Let poinsettias, bulbs, etc. Go dormant and store them indoors if they are tender, outdoors if hardy, until time to start them into growth for the next season.
Winter doesn’t usually hit hard until January in the Willamette Valley and along the coast, and there is very little natural snow mulch to rely on. Mulch with peat, sawdust, straw, etc. – and lay in a supply of boughs or plastic covers for quick emergency protection. Hotbed cables laid along the ground surface and covered with a mulch have proved effective many times where freezes come quickly and end suddenly.
In the vegetable garden cover beets, carrots and others still in the ground with soil or sawdust and you can keep right on using them until new growth starts.
Bulbs – Daffodils bloom by mid-January in southwestern Oregon and the bloom extends steadily over the whole Northwest until mid-June. You can plant tulips, daffodils, hyacinths, ranunculus and anemones this month if the bulbs are still available.
Indoors, force amaryllis. Start feeding them when shoots appear and continue until they are ready to go dormant. Lily-of-the-valley pips forced in shallow containers bloom in three to four weeks.
Quince, forsythia, viburnums, deutzia, mockorange, cherry, peach, pussy willow and various other woody branches can be cut and forced indoors now. Winter sweet, Chimonanthus praecox, which has proved reasonably hardy in western Oregon and Washington, can be pruned now if it needs pruning, and the cuttings brought indoors for forcing.
Check dahlia tubers, gladiolus, tuberous begonias. Get rid of any rotted ones and dust the rest with fungicide. Put DDT on gladiolus corms if you find insects on them.
Sow annuals outdoors that do not transplant readily, like poppies, larkspur, and baby’s breath. Sweet peas can be sown outdoors in western Oregon and Washington from now on, with a moderate mulch protection during the first few weeks.

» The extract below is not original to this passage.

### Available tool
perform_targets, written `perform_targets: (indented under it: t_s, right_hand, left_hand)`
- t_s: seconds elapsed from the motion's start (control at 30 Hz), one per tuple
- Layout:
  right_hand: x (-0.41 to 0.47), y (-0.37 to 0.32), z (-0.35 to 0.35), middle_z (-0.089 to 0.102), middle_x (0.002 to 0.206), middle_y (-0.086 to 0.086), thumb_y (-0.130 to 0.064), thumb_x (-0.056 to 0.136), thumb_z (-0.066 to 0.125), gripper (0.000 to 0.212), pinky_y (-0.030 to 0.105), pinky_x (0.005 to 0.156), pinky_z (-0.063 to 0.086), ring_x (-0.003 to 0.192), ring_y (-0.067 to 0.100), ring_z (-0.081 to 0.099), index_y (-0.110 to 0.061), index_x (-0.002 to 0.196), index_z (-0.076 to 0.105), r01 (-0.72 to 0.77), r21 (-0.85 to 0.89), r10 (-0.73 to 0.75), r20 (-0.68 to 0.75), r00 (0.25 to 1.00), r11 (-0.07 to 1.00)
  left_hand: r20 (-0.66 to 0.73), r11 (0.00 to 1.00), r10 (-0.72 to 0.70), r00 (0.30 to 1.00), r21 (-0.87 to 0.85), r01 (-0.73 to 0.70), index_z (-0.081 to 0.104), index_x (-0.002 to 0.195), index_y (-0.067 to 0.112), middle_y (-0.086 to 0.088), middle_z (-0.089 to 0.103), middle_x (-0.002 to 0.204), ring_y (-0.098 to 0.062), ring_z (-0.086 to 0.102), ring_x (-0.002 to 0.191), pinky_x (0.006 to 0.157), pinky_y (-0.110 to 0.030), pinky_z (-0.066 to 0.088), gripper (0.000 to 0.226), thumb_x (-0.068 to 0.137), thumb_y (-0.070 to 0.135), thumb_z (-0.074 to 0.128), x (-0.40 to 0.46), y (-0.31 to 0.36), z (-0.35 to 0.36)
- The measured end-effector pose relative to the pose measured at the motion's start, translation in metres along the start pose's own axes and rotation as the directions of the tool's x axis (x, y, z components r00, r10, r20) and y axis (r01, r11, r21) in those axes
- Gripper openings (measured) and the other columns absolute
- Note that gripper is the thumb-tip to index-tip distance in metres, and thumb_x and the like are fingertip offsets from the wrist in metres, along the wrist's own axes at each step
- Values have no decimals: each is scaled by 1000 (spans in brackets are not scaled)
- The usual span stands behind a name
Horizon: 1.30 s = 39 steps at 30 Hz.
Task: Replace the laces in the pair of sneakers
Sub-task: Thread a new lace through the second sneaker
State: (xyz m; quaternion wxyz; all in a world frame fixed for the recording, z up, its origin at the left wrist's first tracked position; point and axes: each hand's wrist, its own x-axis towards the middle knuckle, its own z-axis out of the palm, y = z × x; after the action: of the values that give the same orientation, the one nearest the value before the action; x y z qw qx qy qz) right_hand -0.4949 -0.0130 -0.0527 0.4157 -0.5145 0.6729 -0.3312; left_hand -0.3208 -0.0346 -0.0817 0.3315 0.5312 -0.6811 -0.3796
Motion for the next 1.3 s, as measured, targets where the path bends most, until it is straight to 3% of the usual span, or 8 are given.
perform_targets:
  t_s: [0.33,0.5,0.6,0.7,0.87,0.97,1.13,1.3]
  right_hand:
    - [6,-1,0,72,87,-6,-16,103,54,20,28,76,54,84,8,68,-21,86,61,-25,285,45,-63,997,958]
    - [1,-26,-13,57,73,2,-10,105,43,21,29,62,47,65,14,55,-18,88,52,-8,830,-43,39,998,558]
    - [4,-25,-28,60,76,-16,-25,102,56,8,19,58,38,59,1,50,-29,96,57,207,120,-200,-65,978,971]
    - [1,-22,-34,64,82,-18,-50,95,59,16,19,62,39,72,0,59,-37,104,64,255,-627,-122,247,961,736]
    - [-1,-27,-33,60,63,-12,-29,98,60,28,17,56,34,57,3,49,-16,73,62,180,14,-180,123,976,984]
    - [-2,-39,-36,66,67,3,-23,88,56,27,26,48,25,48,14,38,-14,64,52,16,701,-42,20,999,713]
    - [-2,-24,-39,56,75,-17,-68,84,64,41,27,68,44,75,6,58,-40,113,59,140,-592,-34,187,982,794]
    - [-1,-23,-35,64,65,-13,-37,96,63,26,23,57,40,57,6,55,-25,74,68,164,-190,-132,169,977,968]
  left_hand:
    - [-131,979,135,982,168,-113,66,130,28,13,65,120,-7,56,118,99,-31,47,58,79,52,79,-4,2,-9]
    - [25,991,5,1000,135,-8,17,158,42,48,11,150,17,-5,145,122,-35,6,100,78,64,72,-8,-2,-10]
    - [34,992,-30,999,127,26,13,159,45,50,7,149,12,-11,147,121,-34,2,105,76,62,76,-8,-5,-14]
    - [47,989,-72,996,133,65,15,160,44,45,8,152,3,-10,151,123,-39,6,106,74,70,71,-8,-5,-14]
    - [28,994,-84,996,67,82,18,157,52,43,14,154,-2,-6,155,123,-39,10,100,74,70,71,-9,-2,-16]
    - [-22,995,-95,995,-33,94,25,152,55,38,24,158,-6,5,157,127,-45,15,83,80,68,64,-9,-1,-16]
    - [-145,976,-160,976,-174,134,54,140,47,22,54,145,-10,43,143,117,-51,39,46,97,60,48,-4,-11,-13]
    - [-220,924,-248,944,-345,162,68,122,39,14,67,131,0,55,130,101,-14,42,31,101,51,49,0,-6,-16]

Perennials that self-seed and need freezing for good germination can be started outdoors in flats. Sow others in flats in coldframes. In snow areas, you can broadcast fertilizer on the surface now, to start working as soon as the thaw comes. In other areas, fresh manures in vegetable gardens, flower beds and borders will leach into the ground unless it slopes, when nutrients will run off. Many manures that cannot be used this way later in the season, because they are likely to burn plants, can be applied safely now.